The day Waugh and I sat on Kits Beach, news was fresh about Rachel Dolezal, the Spokane, Wash. woman and erstwhile NAACP leader who identifies as black but who was born white. We discussed the dangers of cultural appropriation and Waugh was careful to insist he is making no claims on the history of others. But he is deeply immersed in the spiritual practices of many cultures and he subscribes to an idea of the one spirit, or what Buddhists call Big Mind and Sufis call the “indwelling divine.” The new knowledge of his roots, he says, made it seem like “the whole story of Canada started to emerge.”

“I realized that I have these three rivers in my blood, the English, the French and the First Nations,” he said. (In fact, Medicine Fishwoman/Marie came from Trois-Rivieres, Quebec, he notes.) “I’m still trying to grapple with that. It’s too long ago to claim any status or anything. But in my blood is the whole history of Canada in some ways.”

Looking across Burrard Inlet where, if plans are approved, exponentially more oil tankers will soon carry resources abroad, Waugh expressed admiration for the First Nations people whose culture demands that they act as stewards of the land.

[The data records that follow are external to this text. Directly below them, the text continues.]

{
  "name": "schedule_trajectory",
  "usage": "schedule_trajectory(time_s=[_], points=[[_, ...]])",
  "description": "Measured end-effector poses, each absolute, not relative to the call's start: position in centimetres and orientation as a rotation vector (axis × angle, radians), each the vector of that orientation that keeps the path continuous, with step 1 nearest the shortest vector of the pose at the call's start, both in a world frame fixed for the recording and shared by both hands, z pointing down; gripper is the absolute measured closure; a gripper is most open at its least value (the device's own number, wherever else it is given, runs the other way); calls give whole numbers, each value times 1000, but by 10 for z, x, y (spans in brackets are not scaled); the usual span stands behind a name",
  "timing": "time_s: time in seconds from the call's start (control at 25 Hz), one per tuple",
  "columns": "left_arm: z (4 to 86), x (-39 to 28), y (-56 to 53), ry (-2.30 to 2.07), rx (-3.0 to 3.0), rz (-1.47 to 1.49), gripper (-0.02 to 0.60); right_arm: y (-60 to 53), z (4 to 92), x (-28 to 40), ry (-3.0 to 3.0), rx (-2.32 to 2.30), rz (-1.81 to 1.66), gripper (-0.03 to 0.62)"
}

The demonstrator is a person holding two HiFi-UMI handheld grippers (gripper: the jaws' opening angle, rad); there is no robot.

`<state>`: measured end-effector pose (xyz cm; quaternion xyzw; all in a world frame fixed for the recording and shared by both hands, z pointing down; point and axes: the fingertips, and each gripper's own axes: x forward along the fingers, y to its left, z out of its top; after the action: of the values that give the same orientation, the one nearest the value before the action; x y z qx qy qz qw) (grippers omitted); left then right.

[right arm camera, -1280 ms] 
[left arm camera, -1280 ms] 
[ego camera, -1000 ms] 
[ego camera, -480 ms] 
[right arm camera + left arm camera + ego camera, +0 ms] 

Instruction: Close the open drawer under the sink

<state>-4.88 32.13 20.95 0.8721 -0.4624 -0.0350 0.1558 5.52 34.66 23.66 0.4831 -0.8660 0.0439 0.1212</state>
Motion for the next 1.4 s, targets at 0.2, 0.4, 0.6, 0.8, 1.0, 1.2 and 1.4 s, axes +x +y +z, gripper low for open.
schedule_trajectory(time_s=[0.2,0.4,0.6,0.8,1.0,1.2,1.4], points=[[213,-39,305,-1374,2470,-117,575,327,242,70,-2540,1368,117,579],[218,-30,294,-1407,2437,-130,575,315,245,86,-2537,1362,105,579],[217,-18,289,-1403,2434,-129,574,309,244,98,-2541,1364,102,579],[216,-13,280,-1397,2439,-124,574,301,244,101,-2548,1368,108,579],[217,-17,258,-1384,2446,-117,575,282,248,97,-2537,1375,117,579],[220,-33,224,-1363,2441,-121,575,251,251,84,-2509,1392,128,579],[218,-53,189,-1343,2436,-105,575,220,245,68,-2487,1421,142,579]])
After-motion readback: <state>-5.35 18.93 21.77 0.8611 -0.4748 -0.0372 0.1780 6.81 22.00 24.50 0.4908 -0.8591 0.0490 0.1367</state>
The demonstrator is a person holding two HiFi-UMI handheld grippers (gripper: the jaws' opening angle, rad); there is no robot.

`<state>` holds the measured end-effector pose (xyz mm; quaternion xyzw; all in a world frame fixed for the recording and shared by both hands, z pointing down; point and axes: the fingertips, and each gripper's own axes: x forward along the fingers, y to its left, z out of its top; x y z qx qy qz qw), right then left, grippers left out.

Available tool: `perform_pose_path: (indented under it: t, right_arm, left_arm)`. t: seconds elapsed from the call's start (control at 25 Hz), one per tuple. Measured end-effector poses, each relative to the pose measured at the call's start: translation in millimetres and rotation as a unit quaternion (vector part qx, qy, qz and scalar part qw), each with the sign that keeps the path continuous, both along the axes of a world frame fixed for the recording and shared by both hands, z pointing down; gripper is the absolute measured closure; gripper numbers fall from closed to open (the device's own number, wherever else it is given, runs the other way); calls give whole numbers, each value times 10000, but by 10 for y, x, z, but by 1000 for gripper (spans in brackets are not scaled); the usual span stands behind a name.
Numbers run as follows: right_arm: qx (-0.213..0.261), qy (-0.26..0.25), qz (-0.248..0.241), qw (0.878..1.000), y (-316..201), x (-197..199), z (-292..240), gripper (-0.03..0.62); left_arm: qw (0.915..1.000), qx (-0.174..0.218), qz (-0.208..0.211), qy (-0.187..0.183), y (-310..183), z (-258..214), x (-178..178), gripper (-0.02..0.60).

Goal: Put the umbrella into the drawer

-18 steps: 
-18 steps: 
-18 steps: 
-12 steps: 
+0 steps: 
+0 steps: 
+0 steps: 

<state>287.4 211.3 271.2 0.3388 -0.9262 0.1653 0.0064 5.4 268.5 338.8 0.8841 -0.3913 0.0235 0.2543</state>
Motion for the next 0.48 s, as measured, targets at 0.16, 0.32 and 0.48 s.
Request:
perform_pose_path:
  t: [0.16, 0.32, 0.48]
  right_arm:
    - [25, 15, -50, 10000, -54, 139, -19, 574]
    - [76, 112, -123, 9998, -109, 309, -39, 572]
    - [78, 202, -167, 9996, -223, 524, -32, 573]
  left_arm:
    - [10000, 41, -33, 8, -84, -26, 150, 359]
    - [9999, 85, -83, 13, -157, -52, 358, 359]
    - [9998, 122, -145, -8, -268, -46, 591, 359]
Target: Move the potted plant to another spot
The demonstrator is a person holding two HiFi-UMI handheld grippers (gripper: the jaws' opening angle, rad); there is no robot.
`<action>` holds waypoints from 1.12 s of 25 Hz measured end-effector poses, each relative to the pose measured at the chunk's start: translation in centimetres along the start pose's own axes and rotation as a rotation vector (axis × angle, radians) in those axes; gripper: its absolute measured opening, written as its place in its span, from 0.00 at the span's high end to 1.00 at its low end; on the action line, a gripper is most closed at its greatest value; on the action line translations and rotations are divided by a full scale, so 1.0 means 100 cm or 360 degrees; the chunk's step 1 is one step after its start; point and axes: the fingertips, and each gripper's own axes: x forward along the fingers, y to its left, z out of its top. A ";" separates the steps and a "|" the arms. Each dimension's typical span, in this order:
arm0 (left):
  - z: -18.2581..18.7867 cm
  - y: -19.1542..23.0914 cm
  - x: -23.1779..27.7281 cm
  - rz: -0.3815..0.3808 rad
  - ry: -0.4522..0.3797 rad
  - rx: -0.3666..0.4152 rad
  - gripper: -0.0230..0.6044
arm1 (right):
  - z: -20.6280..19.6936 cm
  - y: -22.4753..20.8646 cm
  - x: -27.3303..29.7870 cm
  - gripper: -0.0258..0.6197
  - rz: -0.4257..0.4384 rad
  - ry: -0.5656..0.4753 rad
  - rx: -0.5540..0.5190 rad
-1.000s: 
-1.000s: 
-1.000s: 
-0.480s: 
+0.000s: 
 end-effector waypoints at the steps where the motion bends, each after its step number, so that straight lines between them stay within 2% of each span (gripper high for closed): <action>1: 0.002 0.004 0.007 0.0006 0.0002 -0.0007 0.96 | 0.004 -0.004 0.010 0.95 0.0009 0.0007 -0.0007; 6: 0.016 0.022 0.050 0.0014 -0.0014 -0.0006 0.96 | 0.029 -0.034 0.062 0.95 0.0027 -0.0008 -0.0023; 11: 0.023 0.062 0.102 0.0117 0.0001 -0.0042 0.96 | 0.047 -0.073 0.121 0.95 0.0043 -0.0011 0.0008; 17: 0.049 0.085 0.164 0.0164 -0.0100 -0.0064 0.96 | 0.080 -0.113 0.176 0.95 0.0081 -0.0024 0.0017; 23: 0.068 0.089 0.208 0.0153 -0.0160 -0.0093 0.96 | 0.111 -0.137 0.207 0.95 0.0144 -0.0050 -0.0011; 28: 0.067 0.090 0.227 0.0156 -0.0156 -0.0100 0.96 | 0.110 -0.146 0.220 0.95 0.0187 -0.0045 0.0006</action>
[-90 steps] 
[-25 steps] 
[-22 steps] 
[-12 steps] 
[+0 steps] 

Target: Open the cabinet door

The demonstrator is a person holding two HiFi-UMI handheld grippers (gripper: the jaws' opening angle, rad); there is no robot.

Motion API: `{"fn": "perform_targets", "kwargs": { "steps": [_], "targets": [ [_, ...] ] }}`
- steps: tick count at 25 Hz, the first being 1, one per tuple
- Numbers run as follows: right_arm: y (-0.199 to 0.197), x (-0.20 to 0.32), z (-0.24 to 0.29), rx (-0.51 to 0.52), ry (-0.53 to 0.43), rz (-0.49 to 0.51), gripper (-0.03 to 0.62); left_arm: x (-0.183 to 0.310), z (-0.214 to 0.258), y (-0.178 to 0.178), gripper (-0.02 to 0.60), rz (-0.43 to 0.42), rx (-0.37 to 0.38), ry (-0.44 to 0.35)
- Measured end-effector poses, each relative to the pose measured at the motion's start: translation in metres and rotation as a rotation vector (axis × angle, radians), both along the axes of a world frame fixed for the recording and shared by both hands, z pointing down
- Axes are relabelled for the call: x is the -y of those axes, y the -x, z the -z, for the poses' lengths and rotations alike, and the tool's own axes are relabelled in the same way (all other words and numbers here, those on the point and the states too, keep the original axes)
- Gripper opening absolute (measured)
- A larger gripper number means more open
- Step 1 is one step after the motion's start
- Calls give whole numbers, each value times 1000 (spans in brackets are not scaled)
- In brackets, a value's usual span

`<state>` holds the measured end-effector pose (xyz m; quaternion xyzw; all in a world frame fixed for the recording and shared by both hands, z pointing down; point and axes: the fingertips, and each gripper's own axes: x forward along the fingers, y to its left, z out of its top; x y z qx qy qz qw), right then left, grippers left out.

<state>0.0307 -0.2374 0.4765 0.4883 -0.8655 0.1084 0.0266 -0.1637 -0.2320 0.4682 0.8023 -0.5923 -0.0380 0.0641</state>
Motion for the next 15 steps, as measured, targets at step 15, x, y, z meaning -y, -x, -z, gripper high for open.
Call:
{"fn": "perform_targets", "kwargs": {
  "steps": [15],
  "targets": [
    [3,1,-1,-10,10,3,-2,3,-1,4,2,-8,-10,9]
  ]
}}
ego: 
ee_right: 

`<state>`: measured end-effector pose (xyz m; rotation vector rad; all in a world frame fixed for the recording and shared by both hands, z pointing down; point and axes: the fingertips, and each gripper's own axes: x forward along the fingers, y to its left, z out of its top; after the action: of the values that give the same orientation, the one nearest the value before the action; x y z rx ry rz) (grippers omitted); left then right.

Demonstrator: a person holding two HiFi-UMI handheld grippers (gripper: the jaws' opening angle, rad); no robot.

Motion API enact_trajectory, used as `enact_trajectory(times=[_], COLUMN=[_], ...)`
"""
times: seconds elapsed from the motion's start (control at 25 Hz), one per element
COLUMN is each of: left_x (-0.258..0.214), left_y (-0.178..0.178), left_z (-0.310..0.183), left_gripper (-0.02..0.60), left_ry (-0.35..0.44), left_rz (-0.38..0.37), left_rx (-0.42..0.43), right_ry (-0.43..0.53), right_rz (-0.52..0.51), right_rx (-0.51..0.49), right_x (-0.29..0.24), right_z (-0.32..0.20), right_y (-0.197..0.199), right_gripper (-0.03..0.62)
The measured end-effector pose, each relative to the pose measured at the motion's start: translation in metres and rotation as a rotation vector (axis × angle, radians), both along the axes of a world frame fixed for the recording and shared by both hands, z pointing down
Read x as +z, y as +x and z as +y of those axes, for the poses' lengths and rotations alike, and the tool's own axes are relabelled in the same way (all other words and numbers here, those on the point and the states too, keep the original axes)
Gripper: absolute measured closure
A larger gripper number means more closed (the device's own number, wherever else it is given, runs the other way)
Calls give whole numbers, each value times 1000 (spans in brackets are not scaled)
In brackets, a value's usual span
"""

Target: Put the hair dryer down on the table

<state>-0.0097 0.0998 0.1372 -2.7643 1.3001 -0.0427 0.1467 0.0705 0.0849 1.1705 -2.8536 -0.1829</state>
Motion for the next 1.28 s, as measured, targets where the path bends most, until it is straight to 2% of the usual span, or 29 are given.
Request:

It is an attitude he says all humans must adopt or risk extinction.

A propos of no particular faith or cultural tradition, Waugh has adopted a number of Earth-related rituals. He points to a weeping willow, a talisman in his life, the place where several decades ago he says, “I kind of put my stake in the ground and said, This is it. This is the place I’m going to build a life.”

The ashes of his father he spread in the ocean here. His mother’s ashes are by a nearby cedar.

“I often do little rituals over here imagining the shore, my father, is caressing the beach of my mother,” he said. “So there’s this beautiful relationship to the land. The more that I see it as sacred space, the more meaningful this place becomes for me.”

Rumi, the Sufi mystic, said the core wound of humanity is separation from nature, Waugh says.

“We are nature. We are made up of those elements,” he says.

Returning to the stewardship of the First Nations in environmental protection — he especially credits the Tsleil-Waututh Nation for leading the fight against increased pipelines and tanker traffic — Waugh sees First Nations modelling for the rest of the world a healthy attitude to integrating ourselves and the natural world. His journey to discovering the different nations in his own family line is a process that, if extrapolated, could have positive implications for the world, he believes.

“I think there’s some hope for the environment with them leading us all to discovering our indigenous soul,” he said.